Improved prediction of allergenicity by combination of multiple sequence motifs

Waiming Kong*, Tsu Soo Tan, Lawrence Tham and Keng Wah Choo

Bioinformatics Group, Nanyang Polytechnic, 180 Ang Mo Kio Ave 8, Singapore (589 830)



* Corresponding author    Email: KONG_Wai_Ming@nyp.gov.sg


Edited by H. Michael; received June 27, 2006; revised December 06, 2006; accepted December 07, 2006; published January 05, 2007


Abstract

The identification and validation of protein allergens have become more important nowadays as more and more transgenic proteins are introduced into our food chains.

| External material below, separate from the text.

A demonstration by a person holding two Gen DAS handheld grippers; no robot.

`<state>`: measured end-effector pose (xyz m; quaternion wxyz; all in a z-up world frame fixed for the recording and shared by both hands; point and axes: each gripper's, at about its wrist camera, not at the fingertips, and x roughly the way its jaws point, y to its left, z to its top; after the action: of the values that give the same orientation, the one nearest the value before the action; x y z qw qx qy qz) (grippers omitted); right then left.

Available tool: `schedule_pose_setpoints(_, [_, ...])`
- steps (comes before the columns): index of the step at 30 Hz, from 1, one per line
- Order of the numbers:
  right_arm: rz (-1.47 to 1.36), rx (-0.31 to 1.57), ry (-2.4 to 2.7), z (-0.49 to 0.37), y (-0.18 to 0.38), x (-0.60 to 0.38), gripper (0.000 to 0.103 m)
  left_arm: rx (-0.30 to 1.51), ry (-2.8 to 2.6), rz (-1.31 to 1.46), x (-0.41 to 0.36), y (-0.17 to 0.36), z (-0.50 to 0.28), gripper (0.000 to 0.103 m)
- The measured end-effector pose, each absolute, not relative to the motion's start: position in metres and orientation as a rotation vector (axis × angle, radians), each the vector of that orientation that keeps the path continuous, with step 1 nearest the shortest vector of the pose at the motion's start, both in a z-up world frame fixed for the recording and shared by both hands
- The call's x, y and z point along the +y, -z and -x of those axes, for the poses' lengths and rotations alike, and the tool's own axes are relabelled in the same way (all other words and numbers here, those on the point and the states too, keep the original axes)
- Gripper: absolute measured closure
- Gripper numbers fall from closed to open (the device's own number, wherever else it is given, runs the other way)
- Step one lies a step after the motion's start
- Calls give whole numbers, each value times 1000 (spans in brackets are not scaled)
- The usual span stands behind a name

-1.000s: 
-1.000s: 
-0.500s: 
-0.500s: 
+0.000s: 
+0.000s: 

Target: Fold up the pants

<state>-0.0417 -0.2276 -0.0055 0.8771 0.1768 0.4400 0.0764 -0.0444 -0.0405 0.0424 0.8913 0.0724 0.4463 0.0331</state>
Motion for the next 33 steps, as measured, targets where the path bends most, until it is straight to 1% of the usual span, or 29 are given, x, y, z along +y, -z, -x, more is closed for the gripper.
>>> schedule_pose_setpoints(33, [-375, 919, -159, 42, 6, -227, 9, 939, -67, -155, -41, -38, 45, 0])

Current allergen prediction algorithms focus on the identification of single motif or single allergen peptide for allergen detection. However, an analysis of the 575 allergen dataset shows that most allergens contain multiple motifs. Here, we present a novel algorithm that detects allergen by making use of combinations of motifs. Sensitivity of 0.772 and specificity of 0.904 were achieved by the proposed algorithm to predict allergen. The specificity of the proposed approach is found to be significantly higher than traditional single motif approaches. The high specificity of the proposed algorithm is useful in filtering out false positives, especially when laboratory resources are limited.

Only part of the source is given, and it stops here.